• What needs to be done
Beneath this instruction is a listing; print exactly the lines in it starting at the line that contains "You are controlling" and going through the line that contains "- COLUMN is".

• Records for this task
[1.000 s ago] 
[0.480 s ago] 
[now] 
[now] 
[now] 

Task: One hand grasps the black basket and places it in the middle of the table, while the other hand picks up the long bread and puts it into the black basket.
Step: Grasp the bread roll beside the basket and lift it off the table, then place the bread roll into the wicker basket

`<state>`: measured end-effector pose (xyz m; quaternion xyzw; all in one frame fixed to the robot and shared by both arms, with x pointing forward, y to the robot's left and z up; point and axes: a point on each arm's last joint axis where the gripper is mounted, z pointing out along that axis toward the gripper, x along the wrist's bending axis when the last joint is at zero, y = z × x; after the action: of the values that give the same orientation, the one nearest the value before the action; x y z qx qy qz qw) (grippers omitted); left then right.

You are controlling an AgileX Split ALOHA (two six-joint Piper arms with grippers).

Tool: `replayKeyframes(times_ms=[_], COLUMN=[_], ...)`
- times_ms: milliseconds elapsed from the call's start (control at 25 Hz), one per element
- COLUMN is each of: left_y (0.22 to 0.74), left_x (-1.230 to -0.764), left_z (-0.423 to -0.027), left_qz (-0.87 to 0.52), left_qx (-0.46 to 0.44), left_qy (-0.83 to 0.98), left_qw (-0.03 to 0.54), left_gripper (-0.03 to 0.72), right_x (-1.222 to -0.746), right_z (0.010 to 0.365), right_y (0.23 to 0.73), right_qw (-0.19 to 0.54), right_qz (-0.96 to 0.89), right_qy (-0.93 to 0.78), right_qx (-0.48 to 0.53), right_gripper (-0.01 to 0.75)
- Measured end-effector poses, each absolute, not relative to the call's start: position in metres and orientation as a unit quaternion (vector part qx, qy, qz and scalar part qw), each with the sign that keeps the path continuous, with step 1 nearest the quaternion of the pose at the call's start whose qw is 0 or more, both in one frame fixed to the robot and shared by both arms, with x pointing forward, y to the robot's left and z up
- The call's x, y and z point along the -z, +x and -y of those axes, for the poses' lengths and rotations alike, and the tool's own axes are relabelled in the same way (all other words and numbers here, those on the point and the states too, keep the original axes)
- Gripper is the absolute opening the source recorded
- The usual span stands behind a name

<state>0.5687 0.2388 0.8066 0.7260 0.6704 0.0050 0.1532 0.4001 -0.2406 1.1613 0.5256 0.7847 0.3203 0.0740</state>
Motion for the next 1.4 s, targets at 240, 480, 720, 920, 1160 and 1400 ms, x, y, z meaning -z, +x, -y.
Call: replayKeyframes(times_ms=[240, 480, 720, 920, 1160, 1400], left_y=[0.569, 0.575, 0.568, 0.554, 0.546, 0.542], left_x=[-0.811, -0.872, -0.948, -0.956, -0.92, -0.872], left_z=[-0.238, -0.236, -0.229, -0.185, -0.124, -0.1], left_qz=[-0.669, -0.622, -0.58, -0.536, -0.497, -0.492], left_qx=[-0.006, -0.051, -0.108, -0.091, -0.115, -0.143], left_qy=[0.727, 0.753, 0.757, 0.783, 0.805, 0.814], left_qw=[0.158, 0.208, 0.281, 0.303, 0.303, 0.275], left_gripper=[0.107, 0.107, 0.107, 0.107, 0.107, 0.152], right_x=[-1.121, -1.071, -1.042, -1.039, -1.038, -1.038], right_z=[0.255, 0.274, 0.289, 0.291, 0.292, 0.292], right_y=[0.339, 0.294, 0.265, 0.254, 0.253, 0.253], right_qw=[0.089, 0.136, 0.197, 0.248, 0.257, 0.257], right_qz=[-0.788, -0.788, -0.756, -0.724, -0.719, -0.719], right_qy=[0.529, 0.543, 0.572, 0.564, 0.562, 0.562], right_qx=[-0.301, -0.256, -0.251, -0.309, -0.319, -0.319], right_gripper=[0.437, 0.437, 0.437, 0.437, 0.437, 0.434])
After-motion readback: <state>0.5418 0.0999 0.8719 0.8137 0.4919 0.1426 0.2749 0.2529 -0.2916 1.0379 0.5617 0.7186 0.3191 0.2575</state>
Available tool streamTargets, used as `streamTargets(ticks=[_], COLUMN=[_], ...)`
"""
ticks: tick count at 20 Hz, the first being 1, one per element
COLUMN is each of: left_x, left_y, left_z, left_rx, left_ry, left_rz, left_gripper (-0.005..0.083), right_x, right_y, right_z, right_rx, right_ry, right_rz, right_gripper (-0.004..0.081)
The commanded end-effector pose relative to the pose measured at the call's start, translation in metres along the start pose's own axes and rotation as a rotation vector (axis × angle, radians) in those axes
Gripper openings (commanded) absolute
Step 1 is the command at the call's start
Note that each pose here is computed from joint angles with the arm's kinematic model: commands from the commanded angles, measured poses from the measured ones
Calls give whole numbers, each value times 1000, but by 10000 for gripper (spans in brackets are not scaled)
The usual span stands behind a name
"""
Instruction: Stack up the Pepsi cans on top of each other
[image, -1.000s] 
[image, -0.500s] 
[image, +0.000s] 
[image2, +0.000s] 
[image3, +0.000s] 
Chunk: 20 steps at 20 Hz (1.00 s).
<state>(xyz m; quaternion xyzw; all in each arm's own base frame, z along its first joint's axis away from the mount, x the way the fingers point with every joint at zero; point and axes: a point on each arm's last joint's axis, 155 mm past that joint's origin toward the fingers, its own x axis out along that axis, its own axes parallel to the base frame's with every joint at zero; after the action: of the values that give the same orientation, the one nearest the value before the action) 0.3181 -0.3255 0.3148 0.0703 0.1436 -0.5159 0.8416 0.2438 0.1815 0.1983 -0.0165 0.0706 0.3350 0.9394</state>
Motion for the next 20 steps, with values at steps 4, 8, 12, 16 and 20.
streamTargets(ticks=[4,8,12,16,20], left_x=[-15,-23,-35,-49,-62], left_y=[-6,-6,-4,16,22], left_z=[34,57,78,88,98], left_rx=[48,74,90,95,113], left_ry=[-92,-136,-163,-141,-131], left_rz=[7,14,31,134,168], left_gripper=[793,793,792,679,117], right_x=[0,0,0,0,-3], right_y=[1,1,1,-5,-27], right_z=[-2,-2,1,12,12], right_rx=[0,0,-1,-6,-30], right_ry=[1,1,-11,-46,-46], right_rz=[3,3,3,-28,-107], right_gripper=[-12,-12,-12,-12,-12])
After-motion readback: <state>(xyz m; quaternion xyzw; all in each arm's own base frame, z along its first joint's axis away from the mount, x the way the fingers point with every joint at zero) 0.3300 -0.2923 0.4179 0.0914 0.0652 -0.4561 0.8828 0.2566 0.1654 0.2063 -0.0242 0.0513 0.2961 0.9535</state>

• Written solution
You are controlling an AgileX Split ALOHA (two six-joint Piper arms with grippers).

Tool: `replayKeyframes(times_ms=[_], COLUMN=[_], ...)`
- times_ms: milliseconds elapsed from the call's start (control at 25 Hz), one per element
- COLUMN is each of: left_y (0.22 to 0.74), left_x (-1.230 to -0.764), left_z (-0.423 to -0.027), left_qz (-0.87 to 0.52), left_qx (-0.46 to 0.44), left_qy (-0.83 to 0.98), left_qw (-0.03 to 0.54), left_gripper (-0.03 to 0.72), right_x (-1.222 to -0.746), right_z (0.010 to 0.365), right_y (0.23 to 0.73), right_qw (-0.19 to 0.54), right_qz (-0.96 to 0.89), right_qy (-0.93 to 0.78), right_qx (-0.48 to 0.53), right_gripper (-0.01 to 0.75)

The output is finished.